In 1893, Maria Hickey became seriously ill with pneumonia. The town still had no hospital, so John looked for a nurse to care for his wife. He learned about Sister M. Victoria O’Keefe, CSC, who, along with three other Holy Cross sisters, taught at a fledgling Catholic school. Sister Victoria had been a volunteer nurse during the Civil War. She agreed to help the Hickeys, staying at Maria’s bedside and tenderly caring for her until she died on January 11, 1894.
During this time, Sister Victoria called Mr. Hickey’s attention to the desperate need for a hospital in Anderson. He responded generously by donating his modest two-story farmhouse and 10 acres of land to the Sisters of the Holy Cross for use as a hospital. His only stipulation: that he continue living there until his death. Sister Victoria had the hospital up and running 69 days later.
The next year, the sisters arranged for a two-story brick addition. In 1900, they expanded further with a three-story, 40-bed addition. Nearly every dollar for the additions was provided by Mr. Hickey. Benevolent to the end, he burned all the mortgages, bills and notes due him in his fireplace prior to his death.

Fruits of Holy Cross
Every month, Fruits of Holy Cross shares the good news of the ministries of the Sisters of the Holy Cross. Our “fruits” are nourished not just by the sisters’ labors or the seed of faith planted by our founder Blessed Basil Anthony Moreau, they are watered by our many prayer partners, donors and benefactors—by you.
Sisters’ charism carries on
From such humble beginnings blossomed today’s Ascension St. Vincent Anderson, a diversified health ministry that serves Anderson and the surrounding area with a 182-bed hospital and many critical health services.

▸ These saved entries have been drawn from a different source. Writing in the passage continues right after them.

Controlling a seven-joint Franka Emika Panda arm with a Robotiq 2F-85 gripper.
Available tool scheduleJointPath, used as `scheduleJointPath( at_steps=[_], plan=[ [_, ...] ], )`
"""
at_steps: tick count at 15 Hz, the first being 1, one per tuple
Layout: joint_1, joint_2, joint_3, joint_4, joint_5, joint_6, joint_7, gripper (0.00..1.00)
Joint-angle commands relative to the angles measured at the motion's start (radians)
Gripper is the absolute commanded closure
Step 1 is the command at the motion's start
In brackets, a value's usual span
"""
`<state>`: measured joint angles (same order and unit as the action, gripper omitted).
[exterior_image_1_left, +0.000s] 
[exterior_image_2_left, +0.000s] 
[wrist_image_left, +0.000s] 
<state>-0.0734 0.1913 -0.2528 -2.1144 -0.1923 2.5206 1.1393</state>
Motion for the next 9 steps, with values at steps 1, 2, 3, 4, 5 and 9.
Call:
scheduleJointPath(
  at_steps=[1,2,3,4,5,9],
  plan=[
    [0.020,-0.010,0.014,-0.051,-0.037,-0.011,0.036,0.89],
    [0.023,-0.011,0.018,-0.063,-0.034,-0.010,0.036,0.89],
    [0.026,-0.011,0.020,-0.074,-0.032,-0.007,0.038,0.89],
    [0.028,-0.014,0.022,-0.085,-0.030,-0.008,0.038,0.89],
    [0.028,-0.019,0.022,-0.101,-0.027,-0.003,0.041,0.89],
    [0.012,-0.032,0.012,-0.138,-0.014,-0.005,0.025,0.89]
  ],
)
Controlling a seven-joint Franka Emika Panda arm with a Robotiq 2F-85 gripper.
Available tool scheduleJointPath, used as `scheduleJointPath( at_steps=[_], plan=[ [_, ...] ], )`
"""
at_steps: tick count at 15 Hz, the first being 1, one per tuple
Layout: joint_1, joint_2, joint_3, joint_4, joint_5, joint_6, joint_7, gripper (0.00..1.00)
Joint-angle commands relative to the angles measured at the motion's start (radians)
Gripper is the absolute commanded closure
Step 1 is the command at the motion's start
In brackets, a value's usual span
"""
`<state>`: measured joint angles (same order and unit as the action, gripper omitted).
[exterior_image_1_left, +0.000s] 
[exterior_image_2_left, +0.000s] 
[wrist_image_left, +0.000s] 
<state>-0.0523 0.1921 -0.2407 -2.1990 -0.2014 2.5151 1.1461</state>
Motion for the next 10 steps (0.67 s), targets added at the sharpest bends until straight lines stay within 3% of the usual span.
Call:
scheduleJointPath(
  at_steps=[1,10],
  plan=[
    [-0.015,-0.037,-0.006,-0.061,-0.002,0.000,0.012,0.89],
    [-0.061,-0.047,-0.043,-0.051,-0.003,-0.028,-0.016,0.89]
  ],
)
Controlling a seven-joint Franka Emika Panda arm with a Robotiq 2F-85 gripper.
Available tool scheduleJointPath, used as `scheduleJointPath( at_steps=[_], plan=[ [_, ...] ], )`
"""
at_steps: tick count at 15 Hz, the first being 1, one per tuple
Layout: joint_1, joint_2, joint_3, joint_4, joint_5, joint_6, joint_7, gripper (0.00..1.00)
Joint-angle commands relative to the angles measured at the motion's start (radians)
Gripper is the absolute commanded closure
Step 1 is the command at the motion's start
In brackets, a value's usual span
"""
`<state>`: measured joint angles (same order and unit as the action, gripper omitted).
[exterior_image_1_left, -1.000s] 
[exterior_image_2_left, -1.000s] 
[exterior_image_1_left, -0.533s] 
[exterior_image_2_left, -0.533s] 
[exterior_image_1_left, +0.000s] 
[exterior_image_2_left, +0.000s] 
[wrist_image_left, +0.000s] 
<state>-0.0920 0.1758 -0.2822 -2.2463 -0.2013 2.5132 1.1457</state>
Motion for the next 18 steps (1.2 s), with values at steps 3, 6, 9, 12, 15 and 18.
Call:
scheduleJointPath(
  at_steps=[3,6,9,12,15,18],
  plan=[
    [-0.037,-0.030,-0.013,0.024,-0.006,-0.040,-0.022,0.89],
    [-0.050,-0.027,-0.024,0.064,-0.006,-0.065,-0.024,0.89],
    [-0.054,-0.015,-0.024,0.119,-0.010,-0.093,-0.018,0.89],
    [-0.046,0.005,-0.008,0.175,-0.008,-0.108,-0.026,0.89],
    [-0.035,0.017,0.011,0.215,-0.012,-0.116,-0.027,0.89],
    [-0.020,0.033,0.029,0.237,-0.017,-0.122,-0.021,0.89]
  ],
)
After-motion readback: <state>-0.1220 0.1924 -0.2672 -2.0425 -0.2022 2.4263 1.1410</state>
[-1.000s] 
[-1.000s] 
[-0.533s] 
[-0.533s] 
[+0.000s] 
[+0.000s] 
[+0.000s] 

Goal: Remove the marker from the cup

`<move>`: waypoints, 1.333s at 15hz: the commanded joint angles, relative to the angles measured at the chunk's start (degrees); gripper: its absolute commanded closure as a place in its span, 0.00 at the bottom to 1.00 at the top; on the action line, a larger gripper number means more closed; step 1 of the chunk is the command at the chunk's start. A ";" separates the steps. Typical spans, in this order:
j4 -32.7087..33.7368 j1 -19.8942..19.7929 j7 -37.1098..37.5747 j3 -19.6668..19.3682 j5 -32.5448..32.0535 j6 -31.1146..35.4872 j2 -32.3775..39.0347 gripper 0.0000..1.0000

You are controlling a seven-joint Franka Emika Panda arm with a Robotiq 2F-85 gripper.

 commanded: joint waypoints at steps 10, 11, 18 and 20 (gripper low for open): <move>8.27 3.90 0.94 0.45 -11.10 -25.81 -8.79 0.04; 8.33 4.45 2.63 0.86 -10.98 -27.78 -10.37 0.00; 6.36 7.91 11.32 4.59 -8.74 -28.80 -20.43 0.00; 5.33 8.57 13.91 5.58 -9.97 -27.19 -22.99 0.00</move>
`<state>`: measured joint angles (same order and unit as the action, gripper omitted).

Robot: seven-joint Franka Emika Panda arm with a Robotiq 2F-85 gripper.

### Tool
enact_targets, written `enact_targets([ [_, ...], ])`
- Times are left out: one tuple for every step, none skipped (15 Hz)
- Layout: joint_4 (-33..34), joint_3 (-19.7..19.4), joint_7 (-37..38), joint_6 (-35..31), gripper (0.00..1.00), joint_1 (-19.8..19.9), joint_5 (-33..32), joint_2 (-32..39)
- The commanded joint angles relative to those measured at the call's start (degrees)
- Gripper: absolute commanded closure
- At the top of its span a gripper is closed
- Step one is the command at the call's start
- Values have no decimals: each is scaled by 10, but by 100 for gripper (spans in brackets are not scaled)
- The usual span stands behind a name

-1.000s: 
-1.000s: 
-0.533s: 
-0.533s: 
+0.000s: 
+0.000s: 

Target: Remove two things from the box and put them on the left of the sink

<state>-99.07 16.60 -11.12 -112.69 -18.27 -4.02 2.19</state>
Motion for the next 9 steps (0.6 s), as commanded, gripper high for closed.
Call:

The charism brought by those early Sisters of the Holy Cross remains strong, however. The hospital and its associated foundation continue to be alert to the needs of those around them, particularly residents who live in poverty and are marginalized.

Children learn what it is to become the hands and feet of Jesus as they help sort and package food that goes out to other families.
Hands and feet of Jesus
Tenth Street Elementary School’s weekend food program provides 36,000 meals annually to students and families in need. Recently, the program has been reorganized to include at-risk students from two additional schools. The difference this food is making to these children and their families is immense. There have even been some unexpected ripple effects.
In one of her reports to the Ministry With the Poor fund, Elizabeth Hart wrote, “This program has been spotlighted throughout all of the 160 Ascension hospitals, locally in our newspapers, and has opened up avenues to talk about ways that [it] can be implemented in other schools and ways that organizations can help.”
She added, “Thank you for providing funding that helps touch so many lives and ensures that these children get food throughout the weekends. The Sisters of the Holy Cross still have a presence in Anderson, just as they did [more than] 125 years ago. We are still serving and caring for others by being the hands and feet of Jesus. The Sisters’ mission and good works will always live within us as we carry the torch forward.”